Think over this quote. “Talented youth, unconstrained by higher authority, is a powerful force.”
What do you think? At first glance, it sounds a bit revolutionary, like something said during one of the French or Russian revolutions. However, the quote, written by Michael Atiyah in a book review, is about the life of Nicolas Bourbaki, who revolutionized not nation-states but mathematics. Or rather, the book is about the individuals who wrote under the pseudonym of Nicolas Bourbaki.
Aside from its context, the quote is still very interesting. The subject is relevant to every student at BJU because it describes us—“talented youth.”
While there are varying degrees of talent, no one can say that they are without talent. God has endowed us all with some degree of talent, and no matter the amount, we should use that talent to our utmost to glorify God.
On this point, Martin Luther King Jr. said, “If a man is called to be a streetsweeper, he should sweep streets even as Michelangelo painted, or Beethoven composed music, or Shakespeare wrote poetry.
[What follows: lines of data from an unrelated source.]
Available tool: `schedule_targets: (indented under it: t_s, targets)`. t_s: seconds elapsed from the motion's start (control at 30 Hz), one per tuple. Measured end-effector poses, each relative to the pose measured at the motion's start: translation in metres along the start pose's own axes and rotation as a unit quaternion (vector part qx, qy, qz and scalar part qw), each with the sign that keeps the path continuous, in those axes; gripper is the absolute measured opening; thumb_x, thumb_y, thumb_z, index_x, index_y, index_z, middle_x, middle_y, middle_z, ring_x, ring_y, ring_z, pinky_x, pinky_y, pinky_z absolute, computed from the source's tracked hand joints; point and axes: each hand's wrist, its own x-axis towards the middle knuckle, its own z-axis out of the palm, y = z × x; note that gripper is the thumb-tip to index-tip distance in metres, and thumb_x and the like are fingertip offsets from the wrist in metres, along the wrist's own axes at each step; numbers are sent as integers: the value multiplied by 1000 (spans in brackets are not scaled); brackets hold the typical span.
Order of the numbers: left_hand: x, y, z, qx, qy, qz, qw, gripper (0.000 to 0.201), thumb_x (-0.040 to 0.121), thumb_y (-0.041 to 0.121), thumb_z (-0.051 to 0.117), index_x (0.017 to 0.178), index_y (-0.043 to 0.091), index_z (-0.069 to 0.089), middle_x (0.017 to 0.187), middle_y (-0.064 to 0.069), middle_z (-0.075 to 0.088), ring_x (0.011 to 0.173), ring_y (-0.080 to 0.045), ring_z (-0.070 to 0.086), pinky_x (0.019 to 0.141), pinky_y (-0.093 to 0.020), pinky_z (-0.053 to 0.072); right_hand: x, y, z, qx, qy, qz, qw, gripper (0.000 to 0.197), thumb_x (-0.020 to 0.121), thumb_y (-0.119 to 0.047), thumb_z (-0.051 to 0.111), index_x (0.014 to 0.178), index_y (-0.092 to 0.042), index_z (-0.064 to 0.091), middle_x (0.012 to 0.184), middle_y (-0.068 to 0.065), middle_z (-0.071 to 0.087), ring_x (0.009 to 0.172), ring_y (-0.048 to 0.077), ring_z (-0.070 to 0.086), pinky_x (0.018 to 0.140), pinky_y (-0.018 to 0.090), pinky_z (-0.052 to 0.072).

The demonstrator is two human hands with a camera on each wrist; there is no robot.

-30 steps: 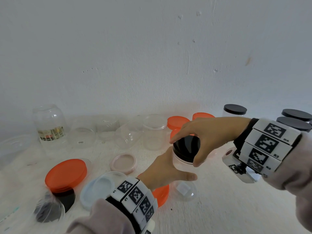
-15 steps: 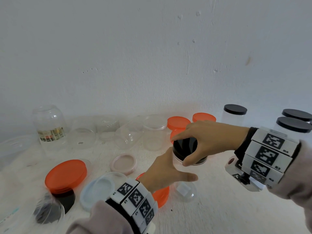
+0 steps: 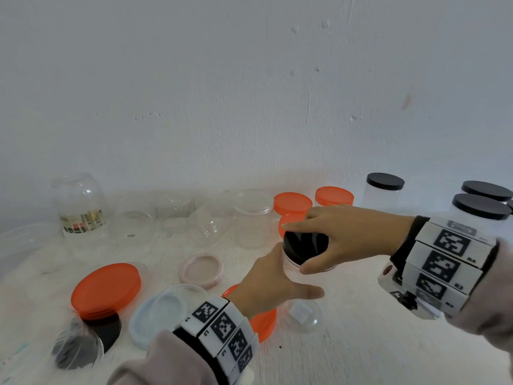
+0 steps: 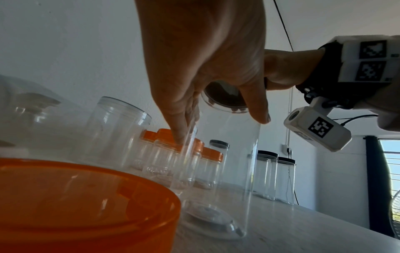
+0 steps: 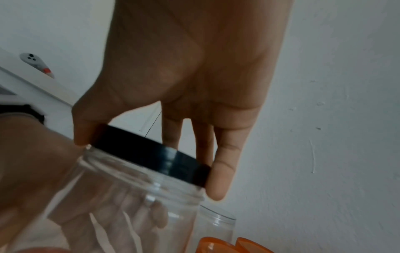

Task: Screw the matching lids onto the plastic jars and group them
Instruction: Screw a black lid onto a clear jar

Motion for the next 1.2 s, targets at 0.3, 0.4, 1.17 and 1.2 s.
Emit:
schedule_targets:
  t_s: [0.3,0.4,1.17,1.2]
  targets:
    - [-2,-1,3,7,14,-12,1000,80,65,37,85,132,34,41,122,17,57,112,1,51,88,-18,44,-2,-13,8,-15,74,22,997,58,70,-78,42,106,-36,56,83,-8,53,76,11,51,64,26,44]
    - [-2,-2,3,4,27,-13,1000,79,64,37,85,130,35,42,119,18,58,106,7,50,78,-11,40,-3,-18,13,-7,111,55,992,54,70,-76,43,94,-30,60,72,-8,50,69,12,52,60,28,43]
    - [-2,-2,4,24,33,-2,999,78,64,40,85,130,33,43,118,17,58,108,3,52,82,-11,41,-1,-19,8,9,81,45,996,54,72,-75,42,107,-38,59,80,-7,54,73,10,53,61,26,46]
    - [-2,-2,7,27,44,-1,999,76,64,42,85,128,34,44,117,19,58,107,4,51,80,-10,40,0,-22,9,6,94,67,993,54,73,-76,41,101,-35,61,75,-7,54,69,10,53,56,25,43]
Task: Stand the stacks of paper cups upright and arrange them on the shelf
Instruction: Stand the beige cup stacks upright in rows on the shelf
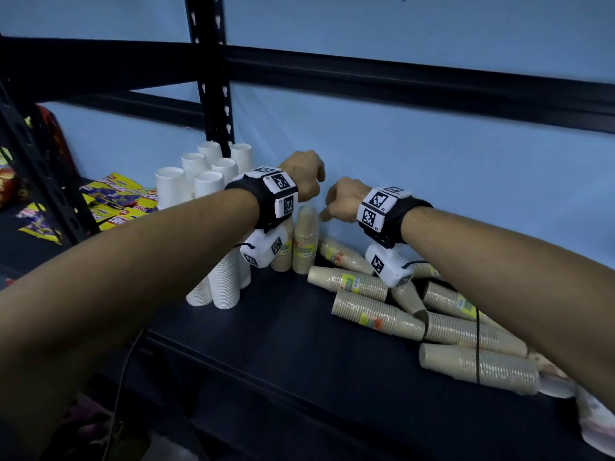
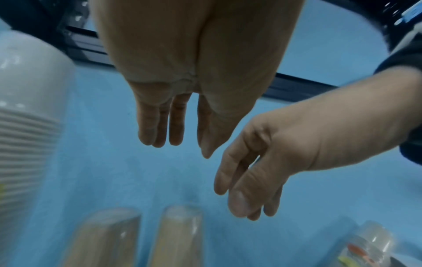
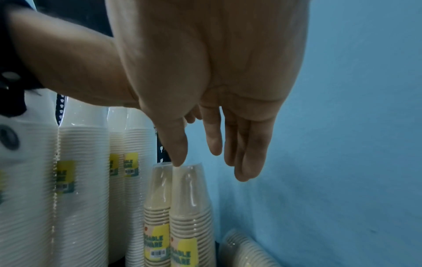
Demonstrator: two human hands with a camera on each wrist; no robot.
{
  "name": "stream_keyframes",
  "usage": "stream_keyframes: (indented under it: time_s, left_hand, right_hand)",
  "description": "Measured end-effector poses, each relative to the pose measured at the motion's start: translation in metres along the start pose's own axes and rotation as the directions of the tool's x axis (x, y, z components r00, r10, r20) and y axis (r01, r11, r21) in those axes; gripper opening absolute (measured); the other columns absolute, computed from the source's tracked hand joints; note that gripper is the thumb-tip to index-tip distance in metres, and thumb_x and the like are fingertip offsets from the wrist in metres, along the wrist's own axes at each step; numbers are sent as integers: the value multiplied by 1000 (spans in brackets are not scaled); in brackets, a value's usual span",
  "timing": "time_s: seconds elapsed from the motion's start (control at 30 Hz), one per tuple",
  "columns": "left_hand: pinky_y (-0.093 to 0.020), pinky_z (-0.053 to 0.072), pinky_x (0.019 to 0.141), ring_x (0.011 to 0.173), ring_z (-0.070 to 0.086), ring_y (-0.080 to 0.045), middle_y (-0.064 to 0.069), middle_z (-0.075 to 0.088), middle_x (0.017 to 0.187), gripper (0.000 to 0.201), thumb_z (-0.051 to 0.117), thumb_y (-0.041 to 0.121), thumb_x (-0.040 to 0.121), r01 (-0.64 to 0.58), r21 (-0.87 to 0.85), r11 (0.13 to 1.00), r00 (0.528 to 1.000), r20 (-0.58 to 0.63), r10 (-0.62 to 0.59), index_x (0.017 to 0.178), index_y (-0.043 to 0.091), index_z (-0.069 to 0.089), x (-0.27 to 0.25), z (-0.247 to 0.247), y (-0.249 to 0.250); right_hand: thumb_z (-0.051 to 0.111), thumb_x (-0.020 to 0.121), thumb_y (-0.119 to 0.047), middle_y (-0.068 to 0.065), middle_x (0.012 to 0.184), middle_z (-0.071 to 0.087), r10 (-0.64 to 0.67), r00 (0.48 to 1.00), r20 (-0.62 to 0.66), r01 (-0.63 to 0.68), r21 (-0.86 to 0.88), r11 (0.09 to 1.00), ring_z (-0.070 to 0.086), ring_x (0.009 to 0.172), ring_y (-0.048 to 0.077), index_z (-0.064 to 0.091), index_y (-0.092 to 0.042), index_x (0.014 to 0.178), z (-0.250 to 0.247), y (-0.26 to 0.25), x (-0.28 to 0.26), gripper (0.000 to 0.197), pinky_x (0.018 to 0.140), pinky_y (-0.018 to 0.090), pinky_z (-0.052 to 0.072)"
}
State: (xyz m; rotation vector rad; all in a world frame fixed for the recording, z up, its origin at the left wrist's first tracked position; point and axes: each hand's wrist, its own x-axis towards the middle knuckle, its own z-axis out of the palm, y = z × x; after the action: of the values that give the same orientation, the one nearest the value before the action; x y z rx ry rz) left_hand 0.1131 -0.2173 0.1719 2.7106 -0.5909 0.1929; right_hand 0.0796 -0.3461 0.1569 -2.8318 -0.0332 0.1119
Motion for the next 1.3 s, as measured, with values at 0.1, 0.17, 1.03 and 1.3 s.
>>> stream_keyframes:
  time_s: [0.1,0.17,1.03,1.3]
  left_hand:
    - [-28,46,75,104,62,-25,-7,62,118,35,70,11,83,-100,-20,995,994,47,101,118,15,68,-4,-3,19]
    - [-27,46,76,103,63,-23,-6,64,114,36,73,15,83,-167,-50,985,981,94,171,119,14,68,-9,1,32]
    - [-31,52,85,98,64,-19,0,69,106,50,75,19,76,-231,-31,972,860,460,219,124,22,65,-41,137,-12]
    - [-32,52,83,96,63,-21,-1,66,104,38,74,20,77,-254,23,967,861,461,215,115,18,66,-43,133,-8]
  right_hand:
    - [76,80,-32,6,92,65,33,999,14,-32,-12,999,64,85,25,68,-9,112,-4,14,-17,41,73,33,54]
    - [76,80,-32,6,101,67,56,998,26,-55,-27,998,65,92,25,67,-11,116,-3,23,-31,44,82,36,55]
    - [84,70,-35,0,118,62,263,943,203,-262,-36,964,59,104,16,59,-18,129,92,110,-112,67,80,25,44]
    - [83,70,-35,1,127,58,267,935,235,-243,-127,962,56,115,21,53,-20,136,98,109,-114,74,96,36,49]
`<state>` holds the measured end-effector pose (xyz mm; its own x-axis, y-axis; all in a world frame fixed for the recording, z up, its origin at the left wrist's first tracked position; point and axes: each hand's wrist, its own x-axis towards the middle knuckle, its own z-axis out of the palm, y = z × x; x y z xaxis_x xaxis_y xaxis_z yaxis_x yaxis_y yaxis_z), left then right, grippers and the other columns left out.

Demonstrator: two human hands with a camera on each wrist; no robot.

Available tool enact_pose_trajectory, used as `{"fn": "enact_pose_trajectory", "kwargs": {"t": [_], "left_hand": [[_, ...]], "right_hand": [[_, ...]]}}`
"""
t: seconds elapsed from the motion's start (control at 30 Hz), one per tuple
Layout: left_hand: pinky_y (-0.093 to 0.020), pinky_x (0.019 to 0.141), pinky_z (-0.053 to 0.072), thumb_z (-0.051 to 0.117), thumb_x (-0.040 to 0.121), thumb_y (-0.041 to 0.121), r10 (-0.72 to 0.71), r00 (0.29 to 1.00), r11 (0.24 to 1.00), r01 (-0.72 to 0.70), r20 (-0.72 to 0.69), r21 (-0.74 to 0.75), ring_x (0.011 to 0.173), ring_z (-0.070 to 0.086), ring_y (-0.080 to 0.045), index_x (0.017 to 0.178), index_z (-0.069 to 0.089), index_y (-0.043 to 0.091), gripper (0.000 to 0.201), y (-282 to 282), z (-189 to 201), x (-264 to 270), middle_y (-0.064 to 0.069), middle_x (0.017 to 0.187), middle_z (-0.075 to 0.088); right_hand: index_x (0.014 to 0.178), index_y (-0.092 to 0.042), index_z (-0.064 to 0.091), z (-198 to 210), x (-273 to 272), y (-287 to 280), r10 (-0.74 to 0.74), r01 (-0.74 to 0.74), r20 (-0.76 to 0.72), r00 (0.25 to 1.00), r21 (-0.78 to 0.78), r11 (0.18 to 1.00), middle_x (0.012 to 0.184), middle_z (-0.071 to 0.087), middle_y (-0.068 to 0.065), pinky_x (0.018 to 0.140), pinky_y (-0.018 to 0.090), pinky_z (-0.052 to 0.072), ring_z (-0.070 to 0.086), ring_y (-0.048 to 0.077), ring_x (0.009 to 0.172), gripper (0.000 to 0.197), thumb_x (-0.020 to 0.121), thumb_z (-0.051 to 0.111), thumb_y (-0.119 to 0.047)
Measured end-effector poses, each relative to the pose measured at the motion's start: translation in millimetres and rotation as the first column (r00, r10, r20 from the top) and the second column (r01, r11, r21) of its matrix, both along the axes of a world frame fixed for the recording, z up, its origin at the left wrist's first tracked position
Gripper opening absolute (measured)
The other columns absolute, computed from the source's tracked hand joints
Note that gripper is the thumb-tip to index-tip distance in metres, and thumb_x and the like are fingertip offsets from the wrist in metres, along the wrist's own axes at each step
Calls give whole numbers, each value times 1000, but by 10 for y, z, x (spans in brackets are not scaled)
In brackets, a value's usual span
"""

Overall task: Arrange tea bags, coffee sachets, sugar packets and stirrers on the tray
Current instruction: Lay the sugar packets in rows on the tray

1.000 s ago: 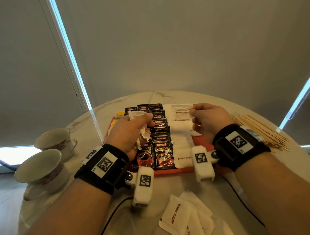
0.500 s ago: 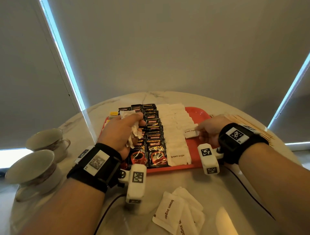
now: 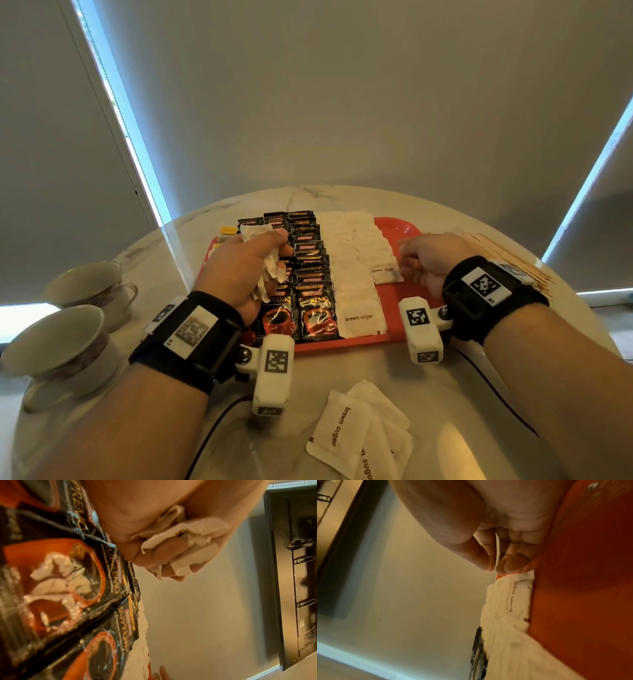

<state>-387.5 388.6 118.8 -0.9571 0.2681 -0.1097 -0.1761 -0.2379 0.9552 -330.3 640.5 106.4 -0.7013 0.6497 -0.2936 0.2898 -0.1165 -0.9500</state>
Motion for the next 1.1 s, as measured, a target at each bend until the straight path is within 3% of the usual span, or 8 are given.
{"fn": "enact_pose_trajectory", "kwargs": {"t": [0.17, 0.27, 0.37, 0.53, 0.7, 0.83, 0.97, 1.1], "left_hand": [[-19, 34, 38, 72, 98, 16, 1, 1000, 1000, -1, 0, -6, 54, 58, -13, 97, 67, 14, 5, 12, -24, -16, -6, 77, 70], [-19, 34, 39, 72, 97, 16, 0, 1000, 1000, 1, 6, -17, 56, 58, -13, 101, 67, 14, 6, 15, -36, -26, -5, 78, 70], [-19, 34, 40, 72, 98, 15, 1, 1000, 1000, -1, 20, 4, 54, 58, -13, 99, 66, 14, 6, 8, -24, -22, -5, 76, 70], [-19, 35, 37, 72, 97, 17, -4, 1000, 1000, 5, 23, -18, 58, 57, -14, 101, 66, 15, 8, -7, -25, -41, -5, 79, 71], [-19, 34, 36, 72, 97, 16, -17, 999, 1000, 17, 39, -9, 57, 56, -14, 97, 67, 14, 6, -1, -15, -49, -5, 76, 70], [-18, 33, 35, 59, 98, 12, -83, 992, 995, 77, 99, 61, 58, 53, -16, 96, 63, 11, 4, 3, 0, -25, -7, 80, 65], [-17, 34, 32, 47, 93, 12, -150, 973, 981, 125, 174, 146, 55, 54, -17, 101, 55, 9, 11, -13, 16, 4, -10, 83, 62], [-18, 32, 30, 46, 100, 26, -163, 964, 985, 148, 208, 87, 53, 46, -15, 103, 57, 6, 22, 13, 8, 19, -7, 71, 54]], "right_hand": [[99, -4, 68, 32, -40, -149, 92, -94, -62, 994, -32, 995, 97, 67, 11, 60, 26, 53, 65, 18, 78, 14, 98, 54, 0], [101, -1, 68, 93, -95, -209, 152, -152, -16, 988, 1, 988, 89, 62, 10, 55, 25, 54, 59, 18, 73, 19, 100, 49, 2], [103, 0, 69, 137, -157, -211, 171, -173, 62, 983, 28, 985, 81, 59, 9, 63, 29, 53, 55, 19, 69, 19, 101, 50, -1], [110, 5, 66, 134, -221, -190, 178, -174, 104, 978, -45, 984, 79, 63, 11, 63, 29, 54, 60, 19, 66, 17, 100, 53, -2], [116, 4, 65, 99, -205, -180, 153, -149, 29, 988, -100, 984, 83, 65, 12, 65, 30, 56, 63, 21, 70, 20, 100, 52, -2], [113, 0, 67, 170, -166, -329, 123, -140, -150, 981, -103, 985, 86, 65, 8, 68, 29, 54, 62, 18, 74, 18, 100, 58, -8], [104, -7, 72, 258, -96, -677, 373, -379, -215, 903, 13, 925, 77, 61, 1, 59, 26, 47, 55, 12, 65, 16, 93, 70, -19], [96, -16, 73, 270, -47, -1002, 628, -597, -147, 764, 208, 775, 70, 61, -4, 55, 25, 41, 49, 8, 58, 20, 84, 81, -30]]}}
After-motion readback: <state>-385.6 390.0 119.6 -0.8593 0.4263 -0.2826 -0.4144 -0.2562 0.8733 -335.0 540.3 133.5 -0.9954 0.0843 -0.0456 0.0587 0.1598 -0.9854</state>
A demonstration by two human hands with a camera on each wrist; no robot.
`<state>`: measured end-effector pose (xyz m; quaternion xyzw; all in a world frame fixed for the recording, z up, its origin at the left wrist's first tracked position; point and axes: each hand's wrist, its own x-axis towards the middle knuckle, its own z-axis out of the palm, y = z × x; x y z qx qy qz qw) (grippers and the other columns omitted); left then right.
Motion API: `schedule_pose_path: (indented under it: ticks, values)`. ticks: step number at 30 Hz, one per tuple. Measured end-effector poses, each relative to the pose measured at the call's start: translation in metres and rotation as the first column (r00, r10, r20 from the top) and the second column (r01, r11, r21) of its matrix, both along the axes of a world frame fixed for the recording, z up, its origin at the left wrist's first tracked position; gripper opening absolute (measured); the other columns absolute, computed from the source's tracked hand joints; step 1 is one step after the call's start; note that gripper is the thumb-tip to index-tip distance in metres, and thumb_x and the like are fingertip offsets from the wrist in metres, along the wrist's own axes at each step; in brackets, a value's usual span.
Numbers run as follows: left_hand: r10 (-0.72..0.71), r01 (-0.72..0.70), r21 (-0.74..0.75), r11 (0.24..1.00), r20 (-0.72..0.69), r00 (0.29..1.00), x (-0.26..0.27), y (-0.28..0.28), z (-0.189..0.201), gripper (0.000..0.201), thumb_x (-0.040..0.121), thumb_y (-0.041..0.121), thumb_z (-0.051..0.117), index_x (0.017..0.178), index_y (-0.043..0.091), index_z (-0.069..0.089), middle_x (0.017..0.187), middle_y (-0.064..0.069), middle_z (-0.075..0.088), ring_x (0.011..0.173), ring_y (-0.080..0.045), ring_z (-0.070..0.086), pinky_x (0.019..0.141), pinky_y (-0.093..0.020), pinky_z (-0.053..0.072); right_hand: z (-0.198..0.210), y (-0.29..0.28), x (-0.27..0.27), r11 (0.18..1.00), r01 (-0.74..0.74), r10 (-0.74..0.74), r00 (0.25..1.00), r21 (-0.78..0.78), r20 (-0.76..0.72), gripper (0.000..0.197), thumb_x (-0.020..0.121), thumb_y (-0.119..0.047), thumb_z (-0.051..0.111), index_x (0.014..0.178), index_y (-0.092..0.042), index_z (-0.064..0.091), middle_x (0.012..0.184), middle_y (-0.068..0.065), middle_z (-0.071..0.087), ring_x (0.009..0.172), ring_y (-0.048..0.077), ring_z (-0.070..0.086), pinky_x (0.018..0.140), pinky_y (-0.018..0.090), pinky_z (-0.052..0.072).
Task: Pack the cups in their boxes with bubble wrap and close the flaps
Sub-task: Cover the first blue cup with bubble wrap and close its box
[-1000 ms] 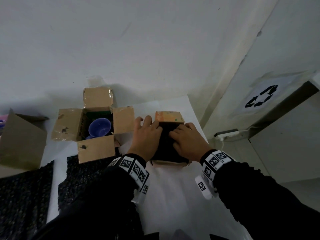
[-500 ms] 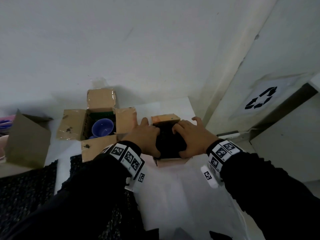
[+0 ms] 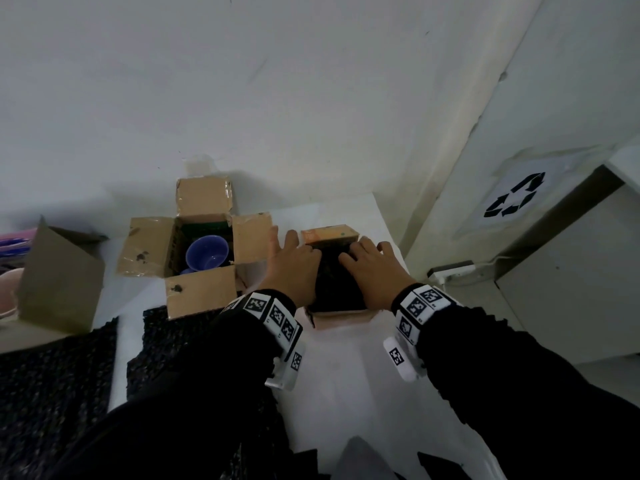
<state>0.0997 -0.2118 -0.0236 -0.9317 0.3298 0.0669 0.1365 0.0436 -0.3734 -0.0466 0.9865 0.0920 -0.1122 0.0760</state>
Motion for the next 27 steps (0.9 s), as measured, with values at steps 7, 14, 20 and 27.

He should sweep streets so well that all the hosts of heaven and earth will pause to say, here lived a great streetsweeper who did his job well.”
The next part of the quote (“unconstrained by higher authority”) requires a little more care. As Christians, we have higher authority in our lives—primarily God and, secondarily, earthly authority God has placed over us—Romans 13.
So, does this quote not apply? Are we simply talented youth constrained by higher authority? Well, yes and no. We are bound to obey our authorities, but this doesn’t have to be a restraint. Change the phrase to “talented youth guided by higher authority.” Now, we have a one-eighty-degree turn. Instead, of the higher authority hindering (constraining) us, we are being helped by it.
The first view implies that higher authority constrains you so that you cannot be a powerful force. Like a sapling potted and set inside, the higher authority constrains growth like the ceiling would to the sapling.
However, a talented youth guided by higher authority appears more like a sapling that is braced by wire. The wire guides the sapling, causing it to grow straighter and stronger than it would have by itself.
What a difference. Even a tree unhindered by a ceiling and unguided by wire may grow large. But when guided, there is a better chance for success. And though the unconstrained tree may end up becoming a powerful force, it may not be a good one. It may grow crooked and end up falling in an unwanted direction.
Poor guidance can have the same effect. There are any number of people and self-help books that will give advice. However, we must check this guidance against ultimate truth—God and his communication to us through His Word—to determine if we want to be guided by them.
But, by submitting ourselves—the talented youth—to guidance from higher authority, God and earthly authorities, instead of rebelling against them, we can become a powerful force for God and for the furtherance of His kingdom.